On Thu, 14 May 2026 at 17:16, Michael S. Tsirkin <[email protected]> wrote:
>
> On Thu, May 14, 2026 at 04:57:16PM +0200, Stefano Garzarella wrote:
> > On Wed, May 13, 2026 at 12:54:16PM +0200, Stefano Garzarella wrote:
> > > From: Stefano Garzarella <[email protected]>
> > >
> > > When there is no more space to queue an incoming packet, the packet is
> > > silently dropped. This causes data loss without any notification to
> > > either peer, since there is no retransmission.
> > >
> > > Under normal circumstances, this should never happen.

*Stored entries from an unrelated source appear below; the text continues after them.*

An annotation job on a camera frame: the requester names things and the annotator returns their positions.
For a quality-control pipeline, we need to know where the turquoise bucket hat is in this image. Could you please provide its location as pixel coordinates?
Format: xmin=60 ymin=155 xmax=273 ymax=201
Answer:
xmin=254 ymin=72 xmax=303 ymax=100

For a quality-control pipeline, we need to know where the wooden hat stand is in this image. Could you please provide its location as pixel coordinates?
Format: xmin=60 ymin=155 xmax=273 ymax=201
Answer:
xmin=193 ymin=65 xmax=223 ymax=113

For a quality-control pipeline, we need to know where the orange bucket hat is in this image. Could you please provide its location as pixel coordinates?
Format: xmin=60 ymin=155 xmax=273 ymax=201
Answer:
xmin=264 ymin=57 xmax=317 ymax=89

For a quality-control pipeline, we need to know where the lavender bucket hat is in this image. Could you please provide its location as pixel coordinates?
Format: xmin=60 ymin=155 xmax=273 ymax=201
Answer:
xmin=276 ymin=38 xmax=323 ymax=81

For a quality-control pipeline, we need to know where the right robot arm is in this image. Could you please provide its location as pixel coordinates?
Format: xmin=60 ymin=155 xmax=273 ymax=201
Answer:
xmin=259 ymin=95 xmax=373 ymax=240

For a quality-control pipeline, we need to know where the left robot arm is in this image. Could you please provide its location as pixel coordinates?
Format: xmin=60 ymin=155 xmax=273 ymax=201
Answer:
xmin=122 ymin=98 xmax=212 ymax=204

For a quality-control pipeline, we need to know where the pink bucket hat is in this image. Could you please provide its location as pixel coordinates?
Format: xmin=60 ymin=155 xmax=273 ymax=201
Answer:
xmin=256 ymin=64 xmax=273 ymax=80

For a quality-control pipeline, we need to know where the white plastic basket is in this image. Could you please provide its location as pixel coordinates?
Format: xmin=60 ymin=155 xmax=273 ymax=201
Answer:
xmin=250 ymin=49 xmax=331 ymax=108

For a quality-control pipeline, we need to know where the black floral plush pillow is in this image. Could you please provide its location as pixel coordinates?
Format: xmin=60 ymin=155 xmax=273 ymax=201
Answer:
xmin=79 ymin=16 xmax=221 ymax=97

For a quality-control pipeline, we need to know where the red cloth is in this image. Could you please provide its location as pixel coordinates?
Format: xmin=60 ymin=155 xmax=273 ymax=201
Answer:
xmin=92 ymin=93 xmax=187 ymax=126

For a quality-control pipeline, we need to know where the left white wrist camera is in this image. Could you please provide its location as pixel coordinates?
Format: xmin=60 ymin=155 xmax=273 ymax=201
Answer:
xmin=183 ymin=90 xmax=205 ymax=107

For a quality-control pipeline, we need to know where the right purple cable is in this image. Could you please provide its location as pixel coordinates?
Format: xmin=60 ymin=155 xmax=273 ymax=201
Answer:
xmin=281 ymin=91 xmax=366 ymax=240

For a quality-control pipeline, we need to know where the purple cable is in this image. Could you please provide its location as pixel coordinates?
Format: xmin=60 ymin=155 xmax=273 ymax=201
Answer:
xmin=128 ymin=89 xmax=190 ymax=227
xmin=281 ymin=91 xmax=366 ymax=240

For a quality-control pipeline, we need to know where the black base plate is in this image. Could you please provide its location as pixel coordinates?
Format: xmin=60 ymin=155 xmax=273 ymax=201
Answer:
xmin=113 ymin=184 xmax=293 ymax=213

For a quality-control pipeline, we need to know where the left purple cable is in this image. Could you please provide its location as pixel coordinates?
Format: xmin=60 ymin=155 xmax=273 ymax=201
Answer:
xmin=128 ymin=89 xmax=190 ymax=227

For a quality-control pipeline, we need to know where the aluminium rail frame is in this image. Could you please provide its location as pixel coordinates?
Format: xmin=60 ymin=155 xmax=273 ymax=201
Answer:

However, it could
> > > happen if the other peer doesn't respect the credit, or if the skb
> > > overhead, which we recently began to take into account with commit
> > > 059b7dbd20a6 ("vsock/virtio: fix potential unbounded skb queue"),
> > > is too high.
> > >
> > > Fix this by resetting the connection and setting the local socket error
> > > to ENOBUFS when virtio_transport_recv_enqueue() can no longer queue a
> > > packet, so both peers are explicitly notified of the failure rather than
> > > silently losing data.
> > >
> > > Fixes: ae6fcfbf5f03 ("vsock/virtio: discard packets if credit is not
respected")
> > > Signed-off-by: Stefano Garzarella <[email protected]>
> > > ---
> > > net/vmw_vsock/virtio_transport_common.c | 19 ++++++++++++++-----
> > > 1 file changed, 14 insertions(+), 5 deletions(-)
> > >
> > > diff --git a/net/vmw_vsock/virtio_transport_common.c
b/net/vmw_vsock/virtio_transport_common.c
> > > index 989cc252d3d3..4a4ac69d1ad1 100644
> > > --- a/net/vmw_vsock/virtio_transport_common.c
> > > +++ b/net/vmw_vsock/virtio_transport_common.c
> > > @@ -1350,7 +1350,7 @@ virtio_transport_recv_connecting(struct sock *sk,
> > > return err;
> > > }
> > >
> > > -static void
> > > +static bool
> > > virtio_transport_recv_enqueue(struct vsock_sock *vsk,
> > > struct sk_buff *skb)
> > > {
> > > @@ -1365,10 +1365,8 @@ virtio_transport_recv_enqueue(struct vsock_sock
*vsk,
> > > spin_lock_bh(&vvs->rx_lock);
> > >
> > > can_enqueue = virtio_transport_inc_rx_pkt(vvs, len);
> > > - if (!can_enqueue) {
> > > - free_pkt = true;
> > > + if (!can_enqueue)
> > > goto out;
> > > - }
> > >
> > > if (le32_to_cpu(hdr->flags) & VIRTIO_VSOCK_SEQ_EOM)
> > > vvs->msg_count++;
> > > @@ -1408,6 +1406,8 @@ virtio_transport_recv_enqueue(struct vsock_sock
*vsk,
> > > spin_unlock_bh(&vvs->rx_lock);
> > > if (free_pkt)
> > > kfree_skb(skb);
> > > +
> > > + return can_enqueue;
> > > }
> > >
> > > static int
> > > @@ -1420,7 +1420,16 @@ virtio_transport_recv_connected(struct sock *sk,
> > >
> > > switch (le16_to_cpu(hdr->op)) {
> > > case VIRTIO_VSOCK_OP_RW:
> > > - virtio_transport_recv_enqueue(vsk, skb);
> > > + if (!virtio_transport_recv_enqueue(vsk, skb)) {
> > > + /* There is no more space to queue the packet, so
let's
> > > + * close the connection; otherwise, we'll lose data.
> > > + */
> > > + (void)virtio_transport_reset(vsk, skb);
> > > + sk->sk_state = TCP_CLOSE;
> > > + sk->sk_err = ENOBUFS;
> > > + sk_error_report(sk);
> >
> > sashiko reported some issues related to setting TCP_CLOSE state and not
> > removing the socket from the connect table:
> > https://sashiko.dev/#/patchset/20260513105417.56761-1-sgarzare%40redhat.com
> >
> > I'll change this by calling virtio_transport_do_close() and
> > vsock_remove_sock() in the next version.
> >
> > Stefano
> >
> > > + break;
> > > + }
> > > vsock_data_ready(sk);
> > > return err;
> > > case VIRTIO_VSOCK_OP_CREDIT_REQUEST:
> > > --
> > > 2.54.0
> > >
>
>
> And so the bag of hacks grows. I feel this is energy not well spent.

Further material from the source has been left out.